Your goal: Nothing outside the lines below from the one containing "(142, 216): 0.73, 0.07" through the one containing "(99, 125) to (257, 202): 0.41" is to be printed; print those exactly, ends included, and drop the pictures.

(Dataset excerpts)

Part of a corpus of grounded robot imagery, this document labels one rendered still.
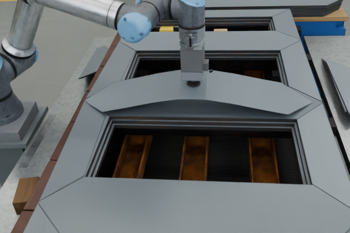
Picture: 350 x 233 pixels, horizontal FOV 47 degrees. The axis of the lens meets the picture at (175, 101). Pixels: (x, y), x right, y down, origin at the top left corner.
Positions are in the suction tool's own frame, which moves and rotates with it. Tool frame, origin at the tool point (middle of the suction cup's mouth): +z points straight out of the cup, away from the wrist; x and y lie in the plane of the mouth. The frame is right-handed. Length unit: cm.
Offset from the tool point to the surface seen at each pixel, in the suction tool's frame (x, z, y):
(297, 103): -31.6, 4.2, -0.8
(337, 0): -59, 5, 91
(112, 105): 24.7, 3.2, -7.6
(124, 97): 21.8, 2.5, -3.8
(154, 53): 19.9, 6.5, 34.1
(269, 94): -23.3, 2.6, 1.1
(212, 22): 0, 7, 68
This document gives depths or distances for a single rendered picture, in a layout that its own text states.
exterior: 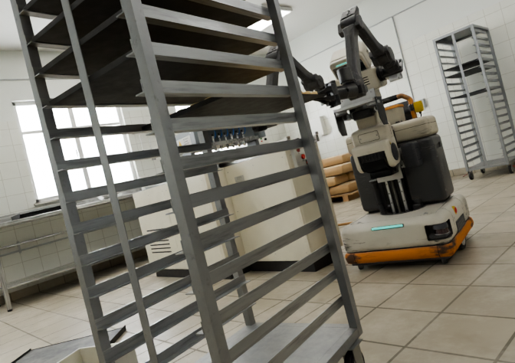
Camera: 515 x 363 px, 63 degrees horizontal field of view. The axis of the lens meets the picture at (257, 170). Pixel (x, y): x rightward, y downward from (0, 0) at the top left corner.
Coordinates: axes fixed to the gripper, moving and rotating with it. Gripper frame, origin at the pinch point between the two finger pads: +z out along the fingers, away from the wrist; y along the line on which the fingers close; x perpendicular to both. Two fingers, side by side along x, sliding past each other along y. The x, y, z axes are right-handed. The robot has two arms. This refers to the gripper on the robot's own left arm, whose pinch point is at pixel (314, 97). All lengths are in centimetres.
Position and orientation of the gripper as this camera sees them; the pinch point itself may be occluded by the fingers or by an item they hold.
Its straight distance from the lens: 171.0
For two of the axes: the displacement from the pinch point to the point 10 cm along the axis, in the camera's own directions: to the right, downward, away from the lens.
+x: 3.8, -1.1, -9.2
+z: -8.9, 2.2, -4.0
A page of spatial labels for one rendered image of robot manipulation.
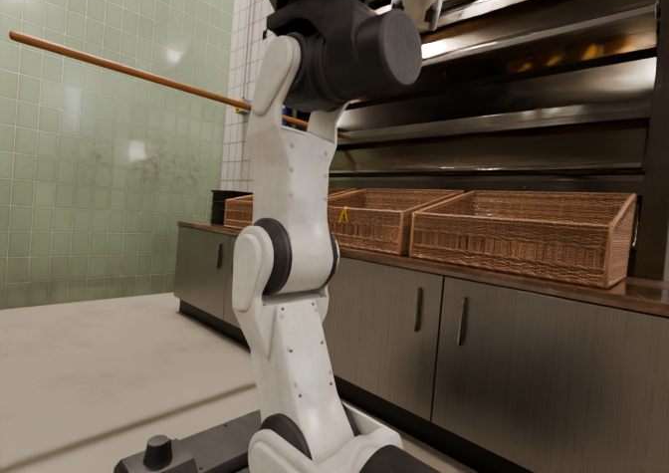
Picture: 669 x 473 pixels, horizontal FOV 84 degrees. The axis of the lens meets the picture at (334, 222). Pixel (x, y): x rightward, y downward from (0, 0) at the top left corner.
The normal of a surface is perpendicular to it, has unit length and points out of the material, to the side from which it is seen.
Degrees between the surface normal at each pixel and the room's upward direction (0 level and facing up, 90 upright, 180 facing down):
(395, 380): 90
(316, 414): 50
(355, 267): 90
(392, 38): 90
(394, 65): 90
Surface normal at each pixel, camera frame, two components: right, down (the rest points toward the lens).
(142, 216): 0.73, 0.07
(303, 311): 0.68, -0.37
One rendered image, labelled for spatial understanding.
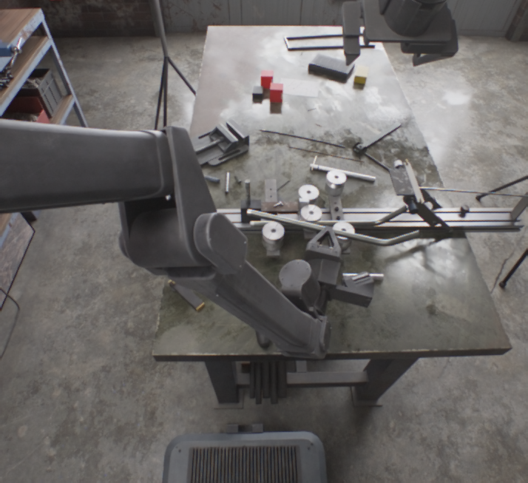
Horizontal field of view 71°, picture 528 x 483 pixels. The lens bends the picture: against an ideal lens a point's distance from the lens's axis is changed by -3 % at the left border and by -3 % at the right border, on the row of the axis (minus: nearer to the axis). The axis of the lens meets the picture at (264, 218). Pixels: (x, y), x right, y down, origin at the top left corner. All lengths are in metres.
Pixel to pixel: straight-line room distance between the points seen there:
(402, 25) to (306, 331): 0.44
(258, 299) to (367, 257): 0.54
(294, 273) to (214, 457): 0.89
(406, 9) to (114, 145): 0.33
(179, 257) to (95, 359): 1.57
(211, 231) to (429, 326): 0.68
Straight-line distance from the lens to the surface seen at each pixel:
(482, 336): 0.97
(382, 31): 0.50
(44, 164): 0.26
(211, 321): 0.86
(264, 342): 0.81
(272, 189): 1.02
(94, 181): 0.29
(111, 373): 1.85
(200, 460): 1.42
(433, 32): 0.53
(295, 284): 0.63
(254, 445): 1.42
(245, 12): 3.92
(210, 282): 0.39
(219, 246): 0.34
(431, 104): 3.25
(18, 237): 2.29
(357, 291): 0.73
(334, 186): 1.00
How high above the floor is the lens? 1.67
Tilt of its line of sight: 51 degrees down
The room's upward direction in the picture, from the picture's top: 1 degrees clockwise
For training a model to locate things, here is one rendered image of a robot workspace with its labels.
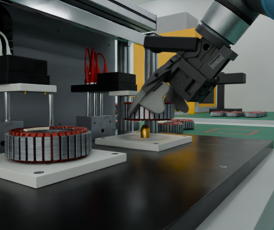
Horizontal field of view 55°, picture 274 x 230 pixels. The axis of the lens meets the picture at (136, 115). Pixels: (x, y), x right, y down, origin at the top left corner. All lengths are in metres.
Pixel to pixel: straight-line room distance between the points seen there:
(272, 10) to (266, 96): 5.24
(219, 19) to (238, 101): 5.26
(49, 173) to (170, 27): 4.39
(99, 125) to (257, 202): 0.41
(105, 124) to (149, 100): 0.19
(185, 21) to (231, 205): 4.28
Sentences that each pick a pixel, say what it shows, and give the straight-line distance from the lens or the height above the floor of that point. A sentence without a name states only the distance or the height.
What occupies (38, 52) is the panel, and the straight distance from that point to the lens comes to 0.69.
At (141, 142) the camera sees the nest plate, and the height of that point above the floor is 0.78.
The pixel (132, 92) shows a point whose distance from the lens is 0.56.
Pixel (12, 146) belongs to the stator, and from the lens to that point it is 0.35.
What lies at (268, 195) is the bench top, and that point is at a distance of 0.36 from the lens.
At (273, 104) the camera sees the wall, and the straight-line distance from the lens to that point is 5.60.
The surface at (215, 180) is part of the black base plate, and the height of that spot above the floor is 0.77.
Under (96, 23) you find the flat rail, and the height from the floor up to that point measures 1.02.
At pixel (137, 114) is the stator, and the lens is 0.50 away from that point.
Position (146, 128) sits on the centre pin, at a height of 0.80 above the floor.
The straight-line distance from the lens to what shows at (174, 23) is 4.60.
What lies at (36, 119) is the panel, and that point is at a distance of 0.67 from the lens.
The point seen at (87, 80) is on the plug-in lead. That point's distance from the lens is 0.64.
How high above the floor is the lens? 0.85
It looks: 3 degrees down
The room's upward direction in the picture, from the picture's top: straight up
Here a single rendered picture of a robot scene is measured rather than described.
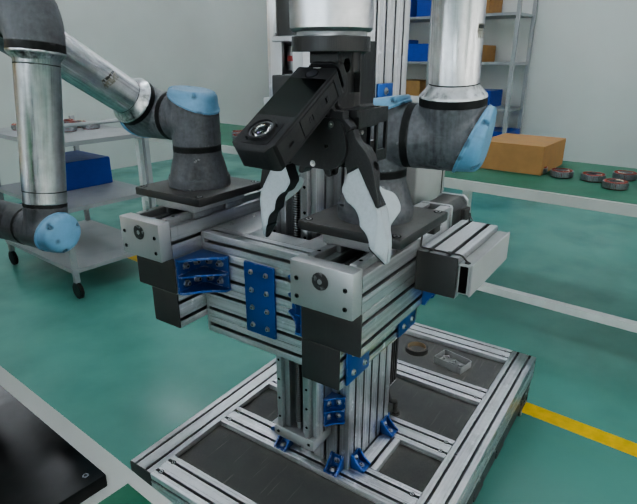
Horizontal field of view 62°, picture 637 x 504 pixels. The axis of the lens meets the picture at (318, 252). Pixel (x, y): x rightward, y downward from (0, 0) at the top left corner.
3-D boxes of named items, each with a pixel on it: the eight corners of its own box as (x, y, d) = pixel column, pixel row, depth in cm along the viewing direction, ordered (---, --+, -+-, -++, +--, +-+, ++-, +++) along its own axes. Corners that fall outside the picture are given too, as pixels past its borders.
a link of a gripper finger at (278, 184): (293, 226, 61) (332, 165, 55) (260, 240, 56) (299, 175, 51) (275, 207, 61) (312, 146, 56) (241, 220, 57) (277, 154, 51)
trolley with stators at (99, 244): (90, 241, 406) (68, 105, 371) (171, 272, 347) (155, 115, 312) (8, 263, 362) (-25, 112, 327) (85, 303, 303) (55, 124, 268)
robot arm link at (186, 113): (198, 149, 121) (194, 88, 116) (156, 145, 127) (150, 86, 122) (232, 142, 130) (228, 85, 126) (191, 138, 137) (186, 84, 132)
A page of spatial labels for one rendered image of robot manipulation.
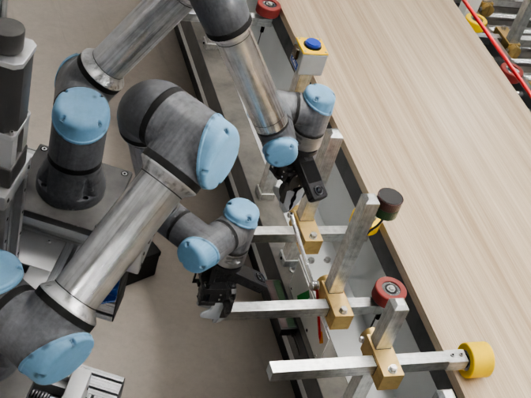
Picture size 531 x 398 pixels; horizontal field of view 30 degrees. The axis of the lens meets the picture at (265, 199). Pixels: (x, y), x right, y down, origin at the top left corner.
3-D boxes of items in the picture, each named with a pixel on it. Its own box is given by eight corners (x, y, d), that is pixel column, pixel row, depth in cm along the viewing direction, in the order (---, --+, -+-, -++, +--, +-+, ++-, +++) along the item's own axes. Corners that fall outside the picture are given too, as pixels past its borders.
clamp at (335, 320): (329, 330, 235) (335, 316, 232) (313, 287, 245) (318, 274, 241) (350, 329, 237) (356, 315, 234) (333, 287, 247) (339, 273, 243)
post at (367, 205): (309, 340, 249) (367, 201, 218) (305, 329, 251) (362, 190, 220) (321, 339, 250) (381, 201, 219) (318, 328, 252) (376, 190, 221)
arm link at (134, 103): (88, 83, 168) (126, 225, 210) (135, 117, 164) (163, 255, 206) (136, 43, 172) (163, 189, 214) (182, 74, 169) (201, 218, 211)
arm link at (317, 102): (299, 78, 226) (335, 83, 228) (288, 116, 233) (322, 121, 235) (304, 99, 220) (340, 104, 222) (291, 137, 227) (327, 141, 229)
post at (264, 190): (258, 200, 283) (299, 72, 254) (254, 188, 286) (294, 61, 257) (273, 200, 284) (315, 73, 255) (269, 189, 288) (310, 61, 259)
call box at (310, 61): (295, 77, 253) (303, 52, 248) (288, 61, 258) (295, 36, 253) (321, 78, 255) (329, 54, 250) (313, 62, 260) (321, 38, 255)
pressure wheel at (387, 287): (367, 331, 241) (382, 300, 234) (357, 306, 247) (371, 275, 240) (397, 329, 244) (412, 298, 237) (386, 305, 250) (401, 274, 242)
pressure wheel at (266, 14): (258, 22, 336) (266, -7, 329) (277, 33, 334) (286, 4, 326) (245, 30, 330) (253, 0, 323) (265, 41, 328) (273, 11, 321)
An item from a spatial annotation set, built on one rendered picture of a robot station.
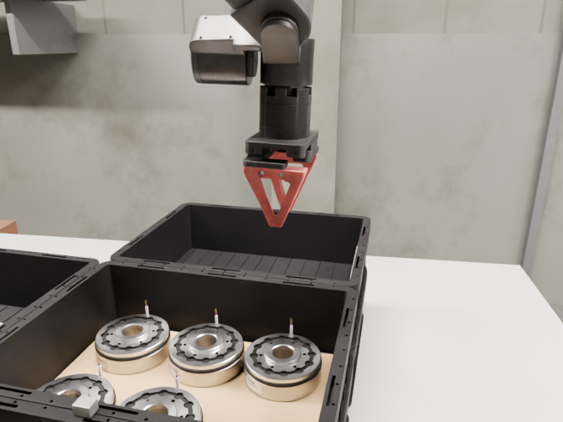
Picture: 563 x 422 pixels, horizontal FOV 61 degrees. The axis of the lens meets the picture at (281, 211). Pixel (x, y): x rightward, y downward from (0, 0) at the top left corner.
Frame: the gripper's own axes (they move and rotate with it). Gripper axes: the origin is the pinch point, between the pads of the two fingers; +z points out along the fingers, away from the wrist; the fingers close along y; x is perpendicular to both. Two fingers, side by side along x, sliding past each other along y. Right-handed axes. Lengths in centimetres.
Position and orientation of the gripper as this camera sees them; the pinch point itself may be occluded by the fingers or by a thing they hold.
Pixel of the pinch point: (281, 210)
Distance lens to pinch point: 56.7
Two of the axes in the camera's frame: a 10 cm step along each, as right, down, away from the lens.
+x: 9.8, 1.0, -1.9
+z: -0.4, 9.4, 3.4
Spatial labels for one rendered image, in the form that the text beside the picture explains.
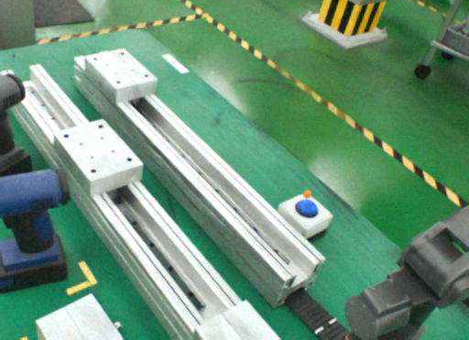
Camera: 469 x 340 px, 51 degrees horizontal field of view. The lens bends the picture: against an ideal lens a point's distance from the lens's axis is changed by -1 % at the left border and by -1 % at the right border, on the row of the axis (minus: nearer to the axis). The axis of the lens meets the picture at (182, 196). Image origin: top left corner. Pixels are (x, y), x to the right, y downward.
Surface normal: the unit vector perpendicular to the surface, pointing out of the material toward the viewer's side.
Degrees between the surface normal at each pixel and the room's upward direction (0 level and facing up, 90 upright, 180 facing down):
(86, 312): 0
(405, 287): 1
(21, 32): 90
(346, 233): 0
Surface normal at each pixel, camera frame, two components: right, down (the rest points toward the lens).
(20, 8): 0.54, 0.62
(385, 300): 0.04, -0.71
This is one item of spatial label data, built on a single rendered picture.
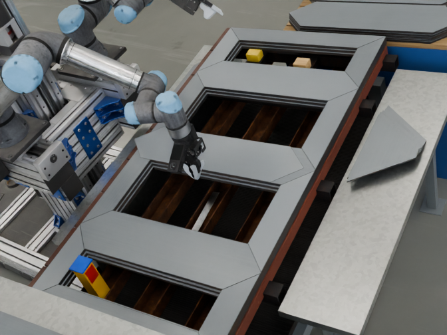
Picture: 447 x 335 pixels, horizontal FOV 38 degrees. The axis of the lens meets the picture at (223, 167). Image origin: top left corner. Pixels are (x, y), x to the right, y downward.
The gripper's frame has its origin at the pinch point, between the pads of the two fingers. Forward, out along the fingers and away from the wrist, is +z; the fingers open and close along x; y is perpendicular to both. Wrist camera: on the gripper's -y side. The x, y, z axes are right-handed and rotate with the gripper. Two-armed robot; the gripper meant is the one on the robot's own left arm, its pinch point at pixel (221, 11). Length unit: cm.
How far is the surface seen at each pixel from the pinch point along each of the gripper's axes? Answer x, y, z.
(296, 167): 28, 31, 54
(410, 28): -24, -36, 67
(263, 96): -10.8, 18.9, 31.3
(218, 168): 20, 48, 31
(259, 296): 62, 66, 62
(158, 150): 4, 58, 9
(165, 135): -2, 52, 7
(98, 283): 44, 99, 18
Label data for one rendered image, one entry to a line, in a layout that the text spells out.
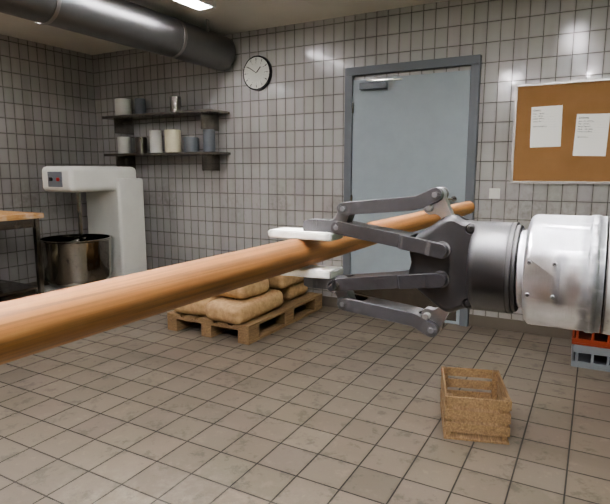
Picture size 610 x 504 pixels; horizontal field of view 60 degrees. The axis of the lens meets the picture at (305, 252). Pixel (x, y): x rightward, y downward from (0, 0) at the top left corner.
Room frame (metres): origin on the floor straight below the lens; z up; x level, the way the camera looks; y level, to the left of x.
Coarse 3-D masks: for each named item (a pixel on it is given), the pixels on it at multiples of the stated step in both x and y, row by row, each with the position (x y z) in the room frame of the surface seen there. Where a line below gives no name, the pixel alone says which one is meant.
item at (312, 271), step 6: (294, 270) 0.51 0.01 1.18; (300, 270) 0.51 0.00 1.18; (306, 270) 0.50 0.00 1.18; (312, 270) 0.50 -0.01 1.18; (318, 270) 0.50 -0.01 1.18; (324, 270) 0.50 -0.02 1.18; (330, 270) 0.50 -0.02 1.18; (336, 270) 0.50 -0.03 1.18; (342, 270) 0.51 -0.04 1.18; (300, 276) 0.51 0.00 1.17; (306, 276) 0.50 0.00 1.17; (312, 276) 0.50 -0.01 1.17; (318, 276) 0.50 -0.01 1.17; (324, 276) 0.49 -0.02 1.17; (330, 276) 0.49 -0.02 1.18
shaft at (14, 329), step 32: (384, 224) 0.70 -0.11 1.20; (416, 224) 0.81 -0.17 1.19; (224, 256) 0.40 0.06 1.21; (256, 256) 0.43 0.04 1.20; (288, 256) 0.47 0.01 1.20; (320, 256) 0.53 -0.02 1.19; (64, 288) 0.29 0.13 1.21; (96, 288) 0.29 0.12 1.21; (128, 288) 0.31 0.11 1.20; (160, 288) 0.33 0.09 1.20; (192, 288) 0.35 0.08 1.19; (224, 288) 0.39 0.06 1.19; (0, 320) 0.24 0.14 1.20; (32, 320) 0.25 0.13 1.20; (64, 320) 0.27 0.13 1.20; (96, 320) 0.28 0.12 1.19; (128, 320) 0.31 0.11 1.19; (0, 352) 0.24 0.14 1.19; (32, 352) 0.25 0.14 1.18
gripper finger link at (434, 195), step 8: (424, 192) 0.45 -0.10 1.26; (432, 192) 0.45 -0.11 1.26; (440, 192) 0.44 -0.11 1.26; (448, 192) 0.46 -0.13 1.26; (360, 200) 0.50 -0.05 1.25; (368, 200) 0.47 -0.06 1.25; (376, 200) 0.47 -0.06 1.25; (384, 200) 0.47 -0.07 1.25; (392, 200) 0.46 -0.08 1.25; (400, 200) 0.46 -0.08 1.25; (408, 200) 0.46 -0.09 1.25; (416, 200) 0.45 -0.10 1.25; (424, 200) 0.45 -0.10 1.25; (432, 200) 0.45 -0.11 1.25; (440, 200) 0.45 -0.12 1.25; (344, 208) 0.48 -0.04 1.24; (352, 208) 0.48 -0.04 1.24; (360, 208) 0.48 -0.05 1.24; (368, 208) 0.47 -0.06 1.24; (376, 208) 0.47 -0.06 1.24; (384, 208) 0.47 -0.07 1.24; (392, 208) 0.46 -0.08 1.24; (400, 208) 0.46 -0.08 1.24; (408, 208) 0.46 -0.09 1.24; (416, 208) 0.45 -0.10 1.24
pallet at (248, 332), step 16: (288, 304) 4.39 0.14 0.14; (320, 304) 4.77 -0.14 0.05; (176, 320) 4.09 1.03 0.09; (192, 320) 4.01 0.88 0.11; (208, 320) 3.93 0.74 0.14; (256, 320) 3.90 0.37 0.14; (288, 320) 4.25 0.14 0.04; (208, 336) 3.93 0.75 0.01; (240, 336) 3.78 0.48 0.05; (256, 336) 3.84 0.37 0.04
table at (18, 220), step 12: (0, 216) 4.42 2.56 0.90; (12, 216) 4.51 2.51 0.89; (24, 216) 4.60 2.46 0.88; (36, 216) 4.70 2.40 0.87; (0, 228) 4.45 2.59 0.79; (12, 228) 4.54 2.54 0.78; (36, 228) 4.73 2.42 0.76; (36, 240) 4.72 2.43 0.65; (36, 252) 4.73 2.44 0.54; (36, 264) 4.73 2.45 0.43; (0, 288) 4.63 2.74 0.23; (12, 288) 4.63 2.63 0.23; (24, 288) 4.63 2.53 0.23; (36, 288) 4.71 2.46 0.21; (0, 300) 5.09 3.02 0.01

Exercise output:
(142, 216): 0.73, 0.07
(303, 311): 0.68, -0.37
One rendered image, labelled for spatial understanding.
Horizontal field of view 71°, picture 528 x 483 pixels. The lens bends the picture: against an ideal lens a point's distance from the lens's axis is changed by -3 % at the left border and by -3 % at the right border, on the row of the axis (minus: nearer to the axis). The axis of the lens meets the picture at (264, 218). Pixels: (x, y), x right, y down, origin at the top left corner. All lengths are in metres.
Pixel to pixel: straight-line room distance between the points seen there:
(402, 25) to (306, 331): 0.44
(258, 299) to (367, 257): 0.54
(294, 273) to (214, 457): 0.89
(406, 9) to (114, 145): 0.33
(179, 257) to (95, 359): 1.57
(211, 231) to (429, 326): 0.68
Straight-line distance from the lens to the surface seen at each pixel:
(482, 336): 0.97
(382, 31): 0.50
(44, 164): 0.26
(211, 321): 0.86
(264, 342): 0.81
(272, 189): 1.02
(94, 181): 0.29
(111, 373): 1.85
(200, 460): 1.42
(433, 32): 0.53
(295, 284): 0.63
(254, 445): 1.42
(245, 12): 3.92
(210, 282): 0.39
(219, 246): 0.34
(431, 104): 3.25
(18, 237): 2.29
(357, 291): 0.73
(334, 186): 1.00
How high above the floor is the lens? 1.67
Tilt of its line of sight: 51 degrees down
The room's upward direction in the picture, from the picture's top: 1 degrees clockwise
For training a model to locate things, here is one rendered image of a robot workspace with its labels.
Horizontal field of view 55°, picture 274 x 230 pixels. The axis of the lens meets the picture at (136, 115). Pixels: (x, y), x right, y down, origin at the top left corner. All lengths are in metres.
Pixel to pixel: straight-line room distance between the points seen there:
(272, 10) to (266, 96): 5.24
(219, 19) to (238, 101): 5.26
(49, 173) to (170, 27): 4.39
(99, 125) to (257, 202): 0.41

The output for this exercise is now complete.